Moving to Brazil: What You Need to Know

Brazil is one of the most popular countries in the world today, particularly among the beach lovers and football fans from all over the globe. It has attracted numerous people over the years, enticing them with its sunny beaches and before you are ready to count yourself among them, there are a few things you need to know.

 

The Regions

The country of Brazil is divided into five regions: North, Northeast, Central-West, Southeast and South. The division has no political bearing and is merely for academic purposes. Factors that have played into the picture are geographic, social and economic, among many others. Each region has a distinct ecosystem and not only is there a difference in physical environment, but economic and social activities vary widely among regions as well.

You can find out more about the regions of Brazil here.

 

The Weather

With 90% of the country situated within the tropical zone, it comes as no surprise that the country is often dominated by rainfall, heat and humidity. There are five climatic regions in Brazil: equatorial, tropical, semi-arid, highland tropical and subtropical.

The seasons in Brazil are opposite of those in Europe and the United States. Spring takes place from September 22 to December 21, summer from December 22 to March 21, autumn from March 22 to June 21 and lastly winter, which occurs from June 22 to September 21.

 

The Culture

The culture of Brazil shows a very varied and diverse nature, a combination of the influences by early European colonists, Native Brazilians, Portuguese and Africans. Due to the three-centuries-long reign of the Portuguese in Brazil, the very core of the Brazilian culture is derived from the culture of Portugal. These include the language, religion and architectural styles. Other influences were African, Native American and other European traditions (such as those from the Italians and Germans).

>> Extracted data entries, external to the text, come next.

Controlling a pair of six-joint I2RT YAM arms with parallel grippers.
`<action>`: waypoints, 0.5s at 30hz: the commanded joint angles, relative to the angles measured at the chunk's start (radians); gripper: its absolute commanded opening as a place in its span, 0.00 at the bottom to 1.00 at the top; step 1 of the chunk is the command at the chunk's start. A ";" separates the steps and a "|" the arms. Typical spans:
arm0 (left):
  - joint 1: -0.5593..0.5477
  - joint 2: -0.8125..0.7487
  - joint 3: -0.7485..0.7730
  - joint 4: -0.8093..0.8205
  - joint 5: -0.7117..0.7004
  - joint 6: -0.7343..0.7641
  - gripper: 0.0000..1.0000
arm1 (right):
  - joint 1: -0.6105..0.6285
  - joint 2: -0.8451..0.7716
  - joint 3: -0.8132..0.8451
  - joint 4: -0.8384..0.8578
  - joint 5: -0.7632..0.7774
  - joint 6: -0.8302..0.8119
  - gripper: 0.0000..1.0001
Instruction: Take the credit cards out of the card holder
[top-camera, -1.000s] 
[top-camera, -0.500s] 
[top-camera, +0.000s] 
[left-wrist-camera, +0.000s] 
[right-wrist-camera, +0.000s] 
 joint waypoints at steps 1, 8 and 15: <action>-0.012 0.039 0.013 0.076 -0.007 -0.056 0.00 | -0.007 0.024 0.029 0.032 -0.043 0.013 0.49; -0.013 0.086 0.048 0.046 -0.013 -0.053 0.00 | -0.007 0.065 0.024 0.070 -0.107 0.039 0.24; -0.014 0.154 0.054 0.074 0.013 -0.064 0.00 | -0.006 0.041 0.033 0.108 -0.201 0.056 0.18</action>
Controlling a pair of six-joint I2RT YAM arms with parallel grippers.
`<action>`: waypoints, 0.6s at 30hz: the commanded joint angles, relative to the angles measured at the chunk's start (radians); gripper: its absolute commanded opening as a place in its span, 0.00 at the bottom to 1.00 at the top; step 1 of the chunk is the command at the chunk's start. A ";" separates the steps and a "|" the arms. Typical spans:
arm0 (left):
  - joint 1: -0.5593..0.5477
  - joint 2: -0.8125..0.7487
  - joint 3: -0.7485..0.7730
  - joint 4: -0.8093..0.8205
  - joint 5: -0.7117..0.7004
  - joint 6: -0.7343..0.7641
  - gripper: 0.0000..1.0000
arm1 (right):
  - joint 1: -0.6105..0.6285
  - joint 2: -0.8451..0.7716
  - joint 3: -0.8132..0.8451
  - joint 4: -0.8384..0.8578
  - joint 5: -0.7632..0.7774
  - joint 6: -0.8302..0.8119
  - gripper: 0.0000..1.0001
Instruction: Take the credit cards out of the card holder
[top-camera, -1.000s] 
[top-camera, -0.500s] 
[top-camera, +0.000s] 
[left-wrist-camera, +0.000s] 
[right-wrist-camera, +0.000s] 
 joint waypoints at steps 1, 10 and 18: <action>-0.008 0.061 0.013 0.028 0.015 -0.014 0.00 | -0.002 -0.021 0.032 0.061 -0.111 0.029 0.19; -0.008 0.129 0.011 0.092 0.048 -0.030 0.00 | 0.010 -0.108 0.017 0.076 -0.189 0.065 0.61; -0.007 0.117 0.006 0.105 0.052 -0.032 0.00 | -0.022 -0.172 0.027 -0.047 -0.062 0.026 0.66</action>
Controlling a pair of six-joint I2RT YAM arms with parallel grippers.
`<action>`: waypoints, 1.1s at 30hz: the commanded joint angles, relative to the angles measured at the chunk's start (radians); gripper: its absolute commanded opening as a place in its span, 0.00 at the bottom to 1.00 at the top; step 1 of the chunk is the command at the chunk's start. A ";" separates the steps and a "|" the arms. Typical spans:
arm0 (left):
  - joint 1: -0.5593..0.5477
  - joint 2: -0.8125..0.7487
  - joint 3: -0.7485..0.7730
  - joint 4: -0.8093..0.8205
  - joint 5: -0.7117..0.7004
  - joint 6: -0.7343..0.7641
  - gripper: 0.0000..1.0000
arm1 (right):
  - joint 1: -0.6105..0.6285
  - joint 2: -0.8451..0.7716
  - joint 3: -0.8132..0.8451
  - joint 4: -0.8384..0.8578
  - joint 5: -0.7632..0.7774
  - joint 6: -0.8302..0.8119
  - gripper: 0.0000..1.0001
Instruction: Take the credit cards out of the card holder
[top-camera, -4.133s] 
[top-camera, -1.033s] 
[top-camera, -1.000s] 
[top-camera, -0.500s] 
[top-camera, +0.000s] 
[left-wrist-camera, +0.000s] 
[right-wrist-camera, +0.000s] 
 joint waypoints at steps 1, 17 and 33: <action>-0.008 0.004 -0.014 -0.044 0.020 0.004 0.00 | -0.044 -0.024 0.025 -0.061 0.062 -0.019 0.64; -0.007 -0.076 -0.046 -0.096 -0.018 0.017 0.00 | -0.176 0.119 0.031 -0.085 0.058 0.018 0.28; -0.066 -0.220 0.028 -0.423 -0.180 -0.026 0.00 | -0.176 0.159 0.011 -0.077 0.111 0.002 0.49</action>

This diverse culture and helped Brazil organize many colourful celebrations and festivals that are frequented by tourists from all over the world every year.

 

The Language

The language spoken in Brazil is Portuguese. Due to the mixed background of the culture, Brazilian Portuguese contains a large number of words from African and Native American languages.

If you are planning to learn the language with an expert teacher yet still in the comforts of your bed, feel free to visit Livemocha. They offer different types of live and virtual classes that you may be able to organize, so as to meet your preference.

 

Food & Drink

Each region in Brazil has successfully developed their own native dish, depending on the influence of whoever their European colonists were, their distance to the river, the rainfall and the soil condition of the area.

Some of the most popular dishes from Bahia are vatapa (grounded shrimp and fish cooked in coconut oil and bread), sarapatel (the heart or liver of either a pig or sheep mixed with fresh blood of the animal), and caruru (sauteed shrimp).

If there is one dish that would epitomize Brazilian cooking, on the other hand, it would be feijoada. It is a bean dish prepared with air-dried beef, smoked sausage, tongue, pig’s ears and tails, garlic, and chilli peppers. The dish is often garnished with spring beans and slices of oranges.

There are two drinks that are said to be unique to Brazil: Guarana and cachaca. Guarana is a soft drink made out of a fruit from the Amazon, while cachaca is a powerful spirit made from fermented sugar cane and is considered to be the national spirit of Brazil.